Frauen fünf Mal so häufig betroffen Die Studie zu „Lebenssituation, Sicherheit und Belastung im Alltag“ zeigt, dass rund jede zehnte Person in Deutschland im Laufe ihres Lebens von digitaler Gewalt betroffen ist. Besonders alarmierend sind die Ergebnisse zur Schwere der Taten: Betroffene Frauen* empfinden digitale Gewalt deutlich angstbesetzter und schwerwiegender als Männer. Innerhalb von (Ex-)Partnerschaften ist die Inzidenz digitaler Gewalt bei Frauen* mehr als doppelt so hoch wie bei Männern. Außerhalb von Partnerschaften erleben Frauen digitale Gewaltfälle sogar nahezu fünfmal so häufig.
Digitale Gewalt äußert sich unter anderem durch Bedrohungen, Beleidigungen, das Verbreiten privater Informationen, digitale Kontrolle, Identitätsmissbrauch oder den Einsatz technischer Mittel wie Smart-Home-Geräten. Durch die hohe Reichweite und Geschwindigkeit digitaler Kommunikationskanäle können diese Übergriffe massive Auswirkungen auf den Alltag, das Sicherheitsgefühl und die psychische Gesundheit der Betroffenen haben.

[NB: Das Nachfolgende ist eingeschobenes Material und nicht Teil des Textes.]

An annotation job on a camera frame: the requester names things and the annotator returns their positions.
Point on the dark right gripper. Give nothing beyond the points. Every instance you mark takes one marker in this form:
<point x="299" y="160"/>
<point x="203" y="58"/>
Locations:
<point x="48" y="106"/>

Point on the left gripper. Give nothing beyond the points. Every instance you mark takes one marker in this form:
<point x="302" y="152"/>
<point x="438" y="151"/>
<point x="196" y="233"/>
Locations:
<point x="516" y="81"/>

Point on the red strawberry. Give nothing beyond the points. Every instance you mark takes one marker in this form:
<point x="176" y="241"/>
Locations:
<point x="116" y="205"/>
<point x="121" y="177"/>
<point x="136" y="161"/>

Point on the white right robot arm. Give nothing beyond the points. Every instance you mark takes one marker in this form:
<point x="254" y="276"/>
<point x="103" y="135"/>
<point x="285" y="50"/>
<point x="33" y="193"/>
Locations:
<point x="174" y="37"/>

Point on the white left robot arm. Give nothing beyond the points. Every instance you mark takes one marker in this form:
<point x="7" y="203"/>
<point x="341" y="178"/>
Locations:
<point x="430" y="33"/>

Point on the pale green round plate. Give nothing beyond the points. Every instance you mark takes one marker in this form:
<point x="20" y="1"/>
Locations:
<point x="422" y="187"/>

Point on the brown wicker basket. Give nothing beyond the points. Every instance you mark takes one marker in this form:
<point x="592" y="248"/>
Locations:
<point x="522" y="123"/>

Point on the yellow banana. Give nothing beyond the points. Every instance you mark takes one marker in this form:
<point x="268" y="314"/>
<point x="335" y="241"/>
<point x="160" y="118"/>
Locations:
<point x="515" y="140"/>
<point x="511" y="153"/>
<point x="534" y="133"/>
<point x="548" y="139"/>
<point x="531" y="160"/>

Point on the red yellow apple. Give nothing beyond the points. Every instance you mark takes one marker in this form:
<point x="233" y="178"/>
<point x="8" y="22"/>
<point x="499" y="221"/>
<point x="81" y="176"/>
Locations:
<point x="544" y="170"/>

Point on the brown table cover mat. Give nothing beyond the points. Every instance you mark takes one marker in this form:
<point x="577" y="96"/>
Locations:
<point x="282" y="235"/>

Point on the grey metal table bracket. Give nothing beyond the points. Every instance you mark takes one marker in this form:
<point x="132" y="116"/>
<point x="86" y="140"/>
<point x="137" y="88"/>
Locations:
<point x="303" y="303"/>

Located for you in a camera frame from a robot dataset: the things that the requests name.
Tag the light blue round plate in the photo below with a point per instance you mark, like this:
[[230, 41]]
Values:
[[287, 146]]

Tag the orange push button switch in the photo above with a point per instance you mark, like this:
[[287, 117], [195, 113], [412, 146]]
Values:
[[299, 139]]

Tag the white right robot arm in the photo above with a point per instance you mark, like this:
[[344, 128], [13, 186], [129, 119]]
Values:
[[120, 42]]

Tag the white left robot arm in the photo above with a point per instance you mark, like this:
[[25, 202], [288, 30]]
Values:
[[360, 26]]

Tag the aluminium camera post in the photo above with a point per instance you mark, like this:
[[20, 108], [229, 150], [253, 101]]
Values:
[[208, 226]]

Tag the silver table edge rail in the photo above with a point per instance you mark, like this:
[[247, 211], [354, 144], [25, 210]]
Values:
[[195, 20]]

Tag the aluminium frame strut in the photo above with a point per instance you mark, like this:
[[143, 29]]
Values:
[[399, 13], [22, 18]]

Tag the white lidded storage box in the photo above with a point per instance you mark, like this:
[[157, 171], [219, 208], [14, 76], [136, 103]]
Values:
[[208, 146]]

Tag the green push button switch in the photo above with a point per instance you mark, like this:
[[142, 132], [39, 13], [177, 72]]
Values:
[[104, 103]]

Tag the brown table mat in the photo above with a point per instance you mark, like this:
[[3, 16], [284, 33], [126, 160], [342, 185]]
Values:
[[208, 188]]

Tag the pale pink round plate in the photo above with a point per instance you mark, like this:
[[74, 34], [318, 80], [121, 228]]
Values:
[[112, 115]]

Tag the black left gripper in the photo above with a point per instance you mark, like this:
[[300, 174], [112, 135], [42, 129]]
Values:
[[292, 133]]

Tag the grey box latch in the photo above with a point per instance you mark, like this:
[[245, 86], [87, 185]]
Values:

Aus Sicht der AWO BIK West bestätigen die Studienergebnisse die Erfahrungen aus der langjährigen Beratungspraxis von Frauenhäusern und Beratungsstellen: Digitale Gewalt sei häufig eng mit häuslicher Gewalt verknüpft und stelle für viele Betroffene eine zusätzliche Hürde dar, Schutz zu finden und Hilfe in Anspruch zu nehmen, sagt Leiterin Kindl. Sie fordert deshalb, digitale Gewalt konsequent als Bestandteil häuslicher Gewalt anzuerkennen, bestehende Schutz- und Hilfesysteme um digitale Dimensionen zu erweitern und Beratungsangebote langfristig abzusichern.